Add callback for compressing updates in sqlite store #8

Darshan808 · 2025-05-07T11:50:53Z

References jupyterlab/jupyter-collaboration#430

Summary

This PR introduces compression of yupdates using the lz4 package to reduce the size of the .ystore.db file created by pycrdt-store.

Problem

For frequently edited or large documents, the .ystore.db file grows excessively large. Users have repeatedly raised concerns about its size.

To address this we have:

document_ttl
history_length or history_size in this PR

However, these approaches involve tradeoffs such as deleting history. A better long-term solution is to reduce the size of each update stored in the database.

Proposed Solution

This PR compresses each yupdate using lz4.frame.compress() before storing it in the database, and decompresses using lz4.frame.decompress() during retrieval.

Key details:

Uses lz4.frame.compress() with compression_level=0 for a balance between speed and compression ratio.
Read and Write performance is nearly unaffected, making it suitable for real-time editing.

Benefits

While small frequent updates don’t compress significantly, large updates benefit greatly.

Example Results:

A .db file of size 192 MB was reduced to 64 MB using this compression method.
A project folder (uses jupyter collaboration) with .db files totaling 1 GB was reduced to 200 MB after applying this change.

This allows:

Longer history retention
Lower disk usage

Migration Strategy

No changes are required from existing users because the system detects compression and handles both old (uncompressed) and new (compressed) updates.

krassowski · 2025-05-07T13:35:42Z

Example Results:

A .db file of size 192 MB was reduced to 64 MB using this compression method.

A project folder (uses jupyter collaboration) with .db files totaling 1 GB was reduced to 200 MB after applying this change.

This sounds very promising! In addition, some comparison of the the loading time would be interesting.
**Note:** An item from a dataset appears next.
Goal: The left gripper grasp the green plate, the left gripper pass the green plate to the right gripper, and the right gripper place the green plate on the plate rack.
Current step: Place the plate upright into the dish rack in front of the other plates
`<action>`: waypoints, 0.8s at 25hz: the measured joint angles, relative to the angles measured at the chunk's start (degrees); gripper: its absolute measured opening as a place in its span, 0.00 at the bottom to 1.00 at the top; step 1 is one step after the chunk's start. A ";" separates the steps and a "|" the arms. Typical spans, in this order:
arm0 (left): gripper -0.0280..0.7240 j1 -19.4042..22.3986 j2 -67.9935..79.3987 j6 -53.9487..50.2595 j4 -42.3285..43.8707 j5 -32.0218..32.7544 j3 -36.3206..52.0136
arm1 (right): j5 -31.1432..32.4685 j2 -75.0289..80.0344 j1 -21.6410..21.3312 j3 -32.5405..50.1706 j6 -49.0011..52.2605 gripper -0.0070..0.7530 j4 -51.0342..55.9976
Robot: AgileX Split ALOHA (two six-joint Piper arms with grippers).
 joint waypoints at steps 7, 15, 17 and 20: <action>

I suspect that on slower hard drives the cost of decompression will be less than the cost of reading more data from the drive, but I wonder what is the trade-off on SSD.

I think the crucial question would be whether adding a dependency on lz4 is worth it or if we should instead just use built-in zlib (or maybe even gzip). Could you compare the speed/size for the three approaches?

It looks like mypy complaints. There is a PR upstream, python-lz4/python-lz4#295 so if we do want to keep lz4, for now maybe we can mark it as ignored in pyproject.toml:

src/pycrdt/store/store.py:16: error: Skipping analyzing "lz4.frame": module is installed, but missing library stubs or py.typed marker  [import-untyped]
src/pycrdt/store/store.py:16: note: See https://mypy.readthedocs.io/en/stable/running_mypy.html#missing-imports
src/pycrdt/store/store.py:16: error: Skipping analyzing "lz4": module is installed, but missing library stubs or py.typed marker  [import-untyped]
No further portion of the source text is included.